Complete the following steps in order to create an effective synthesis paper:

  1. Review the recent readings and class discussions and come to a conclusion about the ideas we’ve discussed. This conclusion can be general or specific, theoretical or applied. But it must be clearly articulated. (In other words, include a strong thesis statement articulated early in your response.)
  2. Apply the content of this course to a specific issue. This is your chance to experiment with ideas and think critically about something of interest to you. If you fixate/obsess over something we’ve discussed, let that focus your work. If you see a way our discussion topics apply outside class/academia, let that motivate your response. (In other words, you’ll be given a broad direction; the narrow issue you address is yours to choose.)
  3. Make connections among the source material we’ve considered in class, as well as any other outside sources you deem relevant. This assignment is a synthesis, not an analysis, so create a cohesive whole based on your ideas.
  4. Explain your thinking in an essay (audience: classmates and instructor) that asserts your conclusion and supports it with evidence, examples, and related texts.

Topics

The four synthesis papers will address these topics, in order:

  1. Positioning Terminology: Richard Lanham (1993) is credited with coining the phrase “digital rhetoric”. You have developed your own understanding of the concept by now. What is digital rhetoric, and how does a person demonstrate digital literacy?
  2. Traditional Writing: J. David Bolter (2001) discusses the process of remediating existing material, while Sven Birkerts (1994) laments the changing process of creating and consuming text. The relationships we experience among texts, authors, and audiences change when we move from print to digital materiality. How do remediation and/or hypermediacy shape our identities as readers and writers?
  3. New Media: Kevin Brock (2019) refers to “procedural rhetoric” as the way code constructs and communicates meaning. Code, though, is designed to be run or executed, rather than simply read, and computers neither construct nor infer meaning the way humans do. How does the procedural element in new-media objects shape the application or implementation of digital rhetoric?
  4. Platforms: Marshall McLuhan (1964) famously said “the medium is the message” to suggest that any platform overshadows its content in terms of significance. Your expectations of media, your interpersonal relationships, and yourself are shaped by the platforms and mediums you use. How do content and medium interplay with rhetoric?

Textbook Chapter

At the end of the semester, you will write a chapter for Kean’s student-authored Writing in Digital Spaces textbook. Your chapter will address any specific concept discussed in class. (Think of the weekly readings, not the four-week themes.) You will create a 1,250–1,500-word text designed to help students in future sections of ENG 3080 learn the relevant material and apply it to the world around them.

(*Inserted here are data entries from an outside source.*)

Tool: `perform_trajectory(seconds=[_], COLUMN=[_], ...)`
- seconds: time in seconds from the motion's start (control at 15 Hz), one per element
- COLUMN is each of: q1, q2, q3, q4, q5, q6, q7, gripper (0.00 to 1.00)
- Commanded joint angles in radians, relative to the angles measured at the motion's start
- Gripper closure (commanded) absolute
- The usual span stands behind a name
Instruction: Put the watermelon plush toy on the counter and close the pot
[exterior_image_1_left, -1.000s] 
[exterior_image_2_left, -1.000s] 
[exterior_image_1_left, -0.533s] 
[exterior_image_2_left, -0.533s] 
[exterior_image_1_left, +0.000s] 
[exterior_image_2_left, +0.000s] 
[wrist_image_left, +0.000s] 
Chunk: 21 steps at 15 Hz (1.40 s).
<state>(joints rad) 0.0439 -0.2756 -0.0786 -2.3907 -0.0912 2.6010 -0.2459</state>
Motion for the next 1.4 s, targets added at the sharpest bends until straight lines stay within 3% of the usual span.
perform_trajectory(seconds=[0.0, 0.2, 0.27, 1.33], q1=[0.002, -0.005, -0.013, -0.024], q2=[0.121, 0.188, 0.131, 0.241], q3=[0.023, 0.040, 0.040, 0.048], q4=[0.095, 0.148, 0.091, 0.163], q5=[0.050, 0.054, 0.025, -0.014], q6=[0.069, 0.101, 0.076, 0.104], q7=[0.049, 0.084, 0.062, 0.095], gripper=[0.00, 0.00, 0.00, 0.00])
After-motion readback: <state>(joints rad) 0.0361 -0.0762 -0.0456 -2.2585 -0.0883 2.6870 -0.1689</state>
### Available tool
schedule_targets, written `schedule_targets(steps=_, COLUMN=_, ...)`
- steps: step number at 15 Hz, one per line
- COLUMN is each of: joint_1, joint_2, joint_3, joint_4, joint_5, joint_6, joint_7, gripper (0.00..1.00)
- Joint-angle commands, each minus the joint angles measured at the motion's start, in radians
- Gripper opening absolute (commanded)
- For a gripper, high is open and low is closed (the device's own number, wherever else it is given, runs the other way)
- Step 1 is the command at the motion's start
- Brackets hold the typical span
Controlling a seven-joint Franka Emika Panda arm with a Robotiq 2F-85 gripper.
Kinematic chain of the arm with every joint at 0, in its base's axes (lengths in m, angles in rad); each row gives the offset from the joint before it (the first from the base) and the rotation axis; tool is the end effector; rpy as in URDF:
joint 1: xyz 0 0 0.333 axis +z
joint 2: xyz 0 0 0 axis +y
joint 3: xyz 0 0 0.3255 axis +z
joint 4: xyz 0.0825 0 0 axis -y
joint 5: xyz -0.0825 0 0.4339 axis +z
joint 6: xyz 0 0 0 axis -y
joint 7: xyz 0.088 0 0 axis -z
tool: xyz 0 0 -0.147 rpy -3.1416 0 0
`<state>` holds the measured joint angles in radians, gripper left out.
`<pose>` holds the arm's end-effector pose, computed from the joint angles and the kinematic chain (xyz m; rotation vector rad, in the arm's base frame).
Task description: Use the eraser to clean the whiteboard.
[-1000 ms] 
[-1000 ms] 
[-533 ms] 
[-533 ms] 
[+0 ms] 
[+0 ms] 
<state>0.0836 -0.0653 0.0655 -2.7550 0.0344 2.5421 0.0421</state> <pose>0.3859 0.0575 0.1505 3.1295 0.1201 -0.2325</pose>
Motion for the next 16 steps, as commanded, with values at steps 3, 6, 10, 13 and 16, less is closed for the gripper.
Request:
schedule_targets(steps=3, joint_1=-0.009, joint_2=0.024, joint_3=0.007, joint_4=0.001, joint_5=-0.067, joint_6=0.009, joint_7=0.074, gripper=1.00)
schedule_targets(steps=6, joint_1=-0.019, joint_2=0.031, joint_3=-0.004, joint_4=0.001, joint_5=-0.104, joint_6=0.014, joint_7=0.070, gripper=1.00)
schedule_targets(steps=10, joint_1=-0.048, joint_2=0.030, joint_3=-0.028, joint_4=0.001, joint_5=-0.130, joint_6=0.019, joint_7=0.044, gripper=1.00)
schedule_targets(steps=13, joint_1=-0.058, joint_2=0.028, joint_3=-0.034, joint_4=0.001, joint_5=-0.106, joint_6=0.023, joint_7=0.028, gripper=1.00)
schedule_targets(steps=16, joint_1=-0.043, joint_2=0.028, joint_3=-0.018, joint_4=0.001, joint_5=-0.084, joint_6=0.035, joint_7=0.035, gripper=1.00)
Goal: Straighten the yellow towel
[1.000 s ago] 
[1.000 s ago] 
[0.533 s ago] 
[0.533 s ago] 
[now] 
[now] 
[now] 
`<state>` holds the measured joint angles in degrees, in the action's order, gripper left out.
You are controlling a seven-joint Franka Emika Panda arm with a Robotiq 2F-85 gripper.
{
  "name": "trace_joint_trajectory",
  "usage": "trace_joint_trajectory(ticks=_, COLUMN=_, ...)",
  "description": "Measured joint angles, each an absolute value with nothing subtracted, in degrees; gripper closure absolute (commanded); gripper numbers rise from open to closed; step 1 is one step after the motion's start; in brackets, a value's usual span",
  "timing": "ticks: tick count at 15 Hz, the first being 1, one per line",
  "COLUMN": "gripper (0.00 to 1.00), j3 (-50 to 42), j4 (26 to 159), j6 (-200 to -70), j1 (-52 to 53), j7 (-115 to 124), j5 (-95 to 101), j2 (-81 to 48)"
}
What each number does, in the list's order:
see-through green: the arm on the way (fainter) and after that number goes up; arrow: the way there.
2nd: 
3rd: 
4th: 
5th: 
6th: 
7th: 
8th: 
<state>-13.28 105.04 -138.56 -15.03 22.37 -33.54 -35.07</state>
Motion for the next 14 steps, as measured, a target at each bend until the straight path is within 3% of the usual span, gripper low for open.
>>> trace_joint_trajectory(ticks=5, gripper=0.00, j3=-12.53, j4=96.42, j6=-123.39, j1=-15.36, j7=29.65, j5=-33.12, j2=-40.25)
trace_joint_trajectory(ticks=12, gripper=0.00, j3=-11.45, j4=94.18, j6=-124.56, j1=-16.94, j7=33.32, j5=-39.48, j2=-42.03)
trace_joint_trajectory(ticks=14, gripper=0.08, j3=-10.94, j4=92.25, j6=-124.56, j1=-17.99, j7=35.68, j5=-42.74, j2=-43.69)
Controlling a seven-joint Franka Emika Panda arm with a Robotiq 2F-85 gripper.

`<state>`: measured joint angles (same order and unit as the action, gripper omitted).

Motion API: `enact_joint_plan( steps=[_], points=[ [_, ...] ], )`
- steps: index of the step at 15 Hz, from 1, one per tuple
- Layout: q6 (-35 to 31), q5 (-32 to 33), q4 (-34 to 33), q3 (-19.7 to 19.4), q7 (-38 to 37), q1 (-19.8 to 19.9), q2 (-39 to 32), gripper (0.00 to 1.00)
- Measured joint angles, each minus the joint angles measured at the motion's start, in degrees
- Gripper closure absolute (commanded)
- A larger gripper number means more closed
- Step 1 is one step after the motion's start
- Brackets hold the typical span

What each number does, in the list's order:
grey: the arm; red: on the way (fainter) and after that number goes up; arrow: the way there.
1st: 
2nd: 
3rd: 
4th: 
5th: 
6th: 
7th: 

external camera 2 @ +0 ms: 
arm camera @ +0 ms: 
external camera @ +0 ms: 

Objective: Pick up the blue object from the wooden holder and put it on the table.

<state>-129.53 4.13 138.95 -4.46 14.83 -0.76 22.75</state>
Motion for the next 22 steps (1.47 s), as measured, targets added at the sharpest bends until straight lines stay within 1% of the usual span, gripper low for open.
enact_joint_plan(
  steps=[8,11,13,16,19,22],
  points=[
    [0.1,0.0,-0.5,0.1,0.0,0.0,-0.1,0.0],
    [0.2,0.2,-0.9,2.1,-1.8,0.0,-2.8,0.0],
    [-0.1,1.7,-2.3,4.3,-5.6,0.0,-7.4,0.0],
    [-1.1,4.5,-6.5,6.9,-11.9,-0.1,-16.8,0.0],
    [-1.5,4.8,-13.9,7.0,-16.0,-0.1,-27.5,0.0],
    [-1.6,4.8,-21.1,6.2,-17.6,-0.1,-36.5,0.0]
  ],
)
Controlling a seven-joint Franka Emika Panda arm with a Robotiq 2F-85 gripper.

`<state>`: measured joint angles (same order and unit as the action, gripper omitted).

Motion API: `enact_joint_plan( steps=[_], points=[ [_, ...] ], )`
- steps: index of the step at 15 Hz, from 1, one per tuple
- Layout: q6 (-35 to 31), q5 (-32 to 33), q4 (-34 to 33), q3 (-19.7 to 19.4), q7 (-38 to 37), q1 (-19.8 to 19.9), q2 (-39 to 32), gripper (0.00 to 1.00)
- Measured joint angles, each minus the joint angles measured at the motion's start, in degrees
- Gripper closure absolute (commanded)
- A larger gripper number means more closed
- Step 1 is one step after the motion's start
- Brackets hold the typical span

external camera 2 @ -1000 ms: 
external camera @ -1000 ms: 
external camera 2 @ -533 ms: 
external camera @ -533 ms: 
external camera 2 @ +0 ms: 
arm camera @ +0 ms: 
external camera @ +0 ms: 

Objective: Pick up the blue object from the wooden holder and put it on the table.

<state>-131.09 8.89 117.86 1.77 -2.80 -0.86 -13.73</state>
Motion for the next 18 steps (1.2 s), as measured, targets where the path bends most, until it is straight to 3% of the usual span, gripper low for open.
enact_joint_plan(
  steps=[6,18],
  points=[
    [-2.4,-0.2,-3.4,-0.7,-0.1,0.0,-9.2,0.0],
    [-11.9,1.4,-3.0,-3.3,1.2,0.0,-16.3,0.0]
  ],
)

Your chapter will include section headings as needed, one review question per section to help readers check their understanding, 4–5 key vocabulary terms for the book’s glossary, and 3–5 discussion questions at the end of the chapter to encourage readers to think about the chapter topics beyond what was mentioned in the book. This student-generated textbook will be published online during finals week.

Course Audit

The last of the semester’s assignments reviews your work and argues for your success in the class. If you’ve had a class with Dr. Friend before, this assignment will be familiar. In short, you will write a letter to your instructor explaining how you know you’ve achieved each of the student learning outcomes listed in the course syllabus.

Your letter to the instructor serves to audit the content of the course by identifying what does and does not directly apply to the goals stated at the outset of the semester. You will explain how the assignments you completed helped you achieve the results expected in the syllabus.